ACTIVITY: Among the entries below, one line contains "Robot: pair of" and another contains "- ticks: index". Transcribe those two lines and every line between them, exactly.

THE INPUT:
__________________________________________________
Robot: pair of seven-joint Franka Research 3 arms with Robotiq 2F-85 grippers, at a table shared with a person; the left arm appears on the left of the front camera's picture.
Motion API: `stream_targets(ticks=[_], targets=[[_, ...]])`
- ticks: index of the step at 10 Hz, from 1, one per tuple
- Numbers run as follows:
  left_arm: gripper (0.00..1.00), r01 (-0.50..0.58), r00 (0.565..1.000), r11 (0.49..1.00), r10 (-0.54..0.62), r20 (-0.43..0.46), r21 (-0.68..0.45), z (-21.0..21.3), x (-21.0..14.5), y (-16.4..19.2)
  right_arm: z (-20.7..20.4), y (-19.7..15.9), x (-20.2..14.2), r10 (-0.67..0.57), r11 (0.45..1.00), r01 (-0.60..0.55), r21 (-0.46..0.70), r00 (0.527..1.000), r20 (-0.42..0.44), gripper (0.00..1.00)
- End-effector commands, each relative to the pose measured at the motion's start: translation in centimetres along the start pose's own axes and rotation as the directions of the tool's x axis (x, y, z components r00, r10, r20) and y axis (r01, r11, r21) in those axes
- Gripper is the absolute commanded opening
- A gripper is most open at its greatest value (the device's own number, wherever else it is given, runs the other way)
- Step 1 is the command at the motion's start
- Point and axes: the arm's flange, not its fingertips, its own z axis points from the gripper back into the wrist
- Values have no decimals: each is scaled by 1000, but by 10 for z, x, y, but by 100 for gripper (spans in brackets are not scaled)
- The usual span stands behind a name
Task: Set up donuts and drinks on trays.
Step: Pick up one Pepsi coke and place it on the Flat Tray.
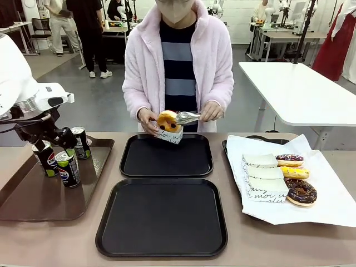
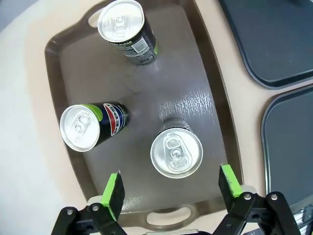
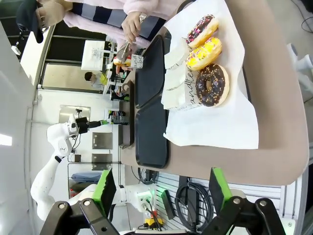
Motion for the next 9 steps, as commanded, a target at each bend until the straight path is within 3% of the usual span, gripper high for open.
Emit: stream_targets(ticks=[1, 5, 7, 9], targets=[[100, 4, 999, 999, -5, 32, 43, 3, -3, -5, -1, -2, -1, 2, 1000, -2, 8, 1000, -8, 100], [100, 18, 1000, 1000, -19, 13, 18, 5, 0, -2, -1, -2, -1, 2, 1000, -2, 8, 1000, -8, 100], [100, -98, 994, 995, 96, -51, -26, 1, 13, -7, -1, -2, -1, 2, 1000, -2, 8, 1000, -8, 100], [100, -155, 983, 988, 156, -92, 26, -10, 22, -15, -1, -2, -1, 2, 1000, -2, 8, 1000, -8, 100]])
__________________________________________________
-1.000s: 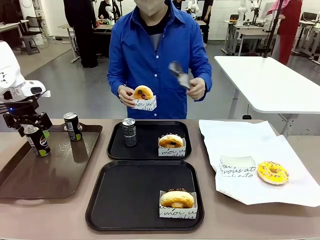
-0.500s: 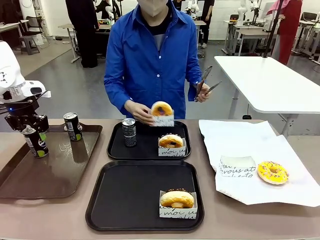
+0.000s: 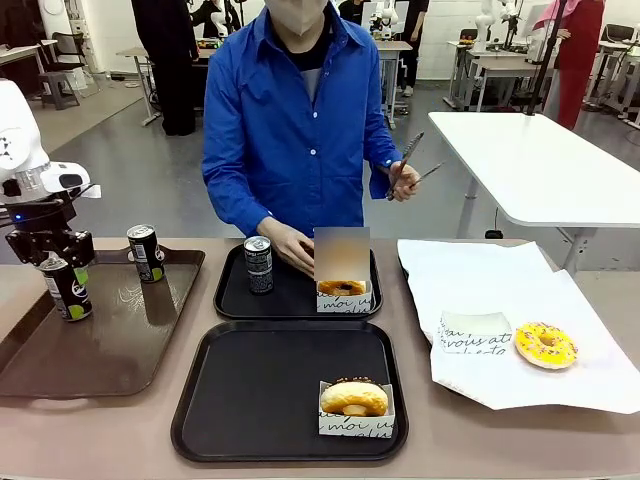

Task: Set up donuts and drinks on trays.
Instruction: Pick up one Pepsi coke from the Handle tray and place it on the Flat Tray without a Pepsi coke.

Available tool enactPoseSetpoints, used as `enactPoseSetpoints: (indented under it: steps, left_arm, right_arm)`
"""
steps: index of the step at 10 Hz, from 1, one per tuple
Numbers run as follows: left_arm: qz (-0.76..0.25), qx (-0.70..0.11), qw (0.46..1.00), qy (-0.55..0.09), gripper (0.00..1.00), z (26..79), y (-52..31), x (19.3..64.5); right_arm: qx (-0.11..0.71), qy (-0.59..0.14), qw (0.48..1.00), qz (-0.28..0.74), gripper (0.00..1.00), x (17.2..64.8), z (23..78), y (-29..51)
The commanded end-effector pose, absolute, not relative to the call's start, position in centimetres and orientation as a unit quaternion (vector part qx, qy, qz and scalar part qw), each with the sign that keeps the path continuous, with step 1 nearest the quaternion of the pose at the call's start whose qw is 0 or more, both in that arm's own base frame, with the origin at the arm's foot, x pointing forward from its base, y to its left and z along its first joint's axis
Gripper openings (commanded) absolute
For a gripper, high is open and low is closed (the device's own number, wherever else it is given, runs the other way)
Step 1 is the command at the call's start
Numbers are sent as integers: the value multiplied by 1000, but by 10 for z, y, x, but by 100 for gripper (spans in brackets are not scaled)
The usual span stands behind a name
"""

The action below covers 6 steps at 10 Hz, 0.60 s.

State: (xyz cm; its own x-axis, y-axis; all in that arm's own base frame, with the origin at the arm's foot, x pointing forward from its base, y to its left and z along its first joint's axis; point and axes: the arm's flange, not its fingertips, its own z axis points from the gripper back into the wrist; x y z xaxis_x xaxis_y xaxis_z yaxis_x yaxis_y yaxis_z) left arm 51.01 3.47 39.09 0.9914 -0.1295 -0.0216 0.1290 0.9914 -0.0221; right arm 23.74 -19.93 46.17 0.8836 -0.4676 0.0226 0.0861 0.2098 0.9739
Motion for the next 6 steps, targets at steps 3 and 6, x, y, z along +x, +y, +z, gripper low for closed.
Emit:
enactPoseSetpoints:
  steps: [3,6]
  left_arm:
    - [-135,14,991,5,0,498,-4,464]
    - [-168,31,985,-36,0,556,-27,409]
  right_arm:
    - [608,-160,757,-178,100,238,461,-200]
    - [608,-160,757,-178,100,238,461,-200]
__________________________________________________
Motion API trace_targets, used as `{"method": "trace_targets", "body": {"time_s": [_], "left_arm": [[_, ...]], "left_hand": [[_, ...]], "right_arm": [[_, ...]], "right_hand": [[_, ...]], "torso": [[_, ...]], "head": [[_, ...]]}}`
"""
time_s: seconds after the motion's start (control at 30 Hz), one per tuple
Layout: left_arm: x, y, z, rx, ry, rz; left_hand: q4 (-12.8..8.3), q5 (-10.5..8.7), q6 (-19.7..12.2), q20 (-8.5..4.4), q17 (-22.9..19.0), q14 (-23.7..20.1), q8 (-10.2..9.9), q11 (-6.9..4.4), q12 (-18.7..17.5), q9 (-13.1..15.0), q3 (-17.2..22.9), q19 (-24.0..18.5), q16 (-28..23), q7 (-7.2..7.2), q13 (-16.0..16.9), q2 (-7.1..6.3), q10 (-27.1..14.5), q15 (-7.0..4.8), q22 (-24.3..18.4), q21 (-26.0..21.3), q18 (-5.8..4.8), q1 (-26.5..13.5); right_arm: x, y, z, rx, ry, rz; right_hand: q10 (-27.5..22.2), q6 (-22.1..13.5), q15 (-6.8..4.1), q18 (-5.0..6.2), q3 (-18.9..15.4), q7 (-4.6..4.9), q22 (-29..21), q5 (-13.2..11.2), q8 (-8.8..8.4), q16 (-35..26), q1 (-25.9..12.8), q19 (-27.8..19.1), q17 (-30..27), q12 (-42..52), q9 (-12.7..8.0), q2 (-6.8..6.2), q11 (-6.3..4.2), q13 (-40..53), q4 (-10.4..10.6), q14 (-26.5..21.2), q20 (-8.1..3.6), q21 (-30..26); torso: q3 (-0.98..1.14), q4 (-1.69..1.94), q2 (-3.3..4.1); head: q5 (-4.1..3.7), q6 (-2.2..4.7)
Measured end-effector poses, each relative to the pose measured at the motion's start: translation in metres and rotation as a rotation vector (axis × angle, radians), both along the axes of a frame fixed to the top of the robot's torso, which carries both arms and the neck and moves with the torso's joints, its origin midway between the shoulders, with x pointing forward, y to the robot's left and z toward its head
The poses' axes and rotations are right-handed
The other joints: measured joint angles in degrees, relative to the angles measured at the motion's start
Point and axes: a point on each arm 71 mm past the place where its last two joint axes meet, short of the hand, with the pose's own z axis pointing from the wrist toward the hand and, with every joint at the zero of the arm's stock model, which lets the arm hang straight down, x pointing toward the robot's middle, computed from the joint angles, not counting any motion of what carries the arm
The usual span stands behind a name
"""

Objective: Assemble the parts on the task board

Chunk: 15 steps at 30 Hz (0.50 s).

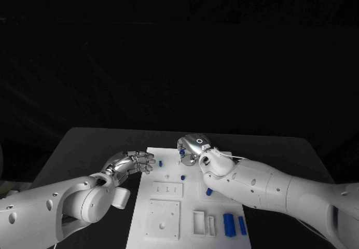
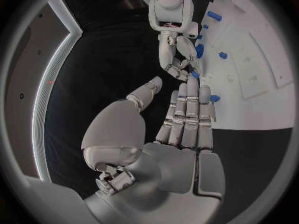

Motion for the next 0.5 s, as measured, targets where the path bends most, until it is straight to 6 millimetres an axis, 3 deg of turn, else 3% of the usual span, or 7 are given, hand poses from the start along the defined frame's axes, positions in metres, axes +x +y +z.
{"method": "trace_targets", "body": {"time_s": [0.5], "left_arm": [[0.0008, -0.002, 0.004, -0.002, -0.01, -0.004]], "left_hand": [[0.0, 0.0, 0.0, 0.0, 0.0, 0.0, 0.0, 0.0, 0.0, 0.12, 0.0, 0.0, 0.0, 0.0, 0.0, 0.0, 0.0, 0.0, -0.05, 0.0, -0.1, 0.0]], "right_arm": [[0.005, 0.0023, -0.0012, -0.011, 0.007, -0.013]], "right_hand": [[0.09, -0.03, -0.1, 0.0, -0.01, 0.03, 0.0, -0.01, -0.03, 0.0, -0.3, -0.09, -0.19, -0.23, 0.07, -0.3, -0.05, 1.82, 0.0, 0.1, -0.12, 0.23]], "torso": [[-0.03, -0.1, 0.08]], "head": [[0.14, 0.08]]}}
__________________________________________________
YOUR RESPONSE:
Robot: pair of seven-joint Franka Research 3 arms with Robotiq 2F-85 grippers, at a table shared with a person; the left arm appears on the left of the front camera's picture.
Motion API: `stream_targets(ticks=[_], targets=[[_, ...]])`
- ticks: index of the step at 10 Hz, from 1, one per tuple

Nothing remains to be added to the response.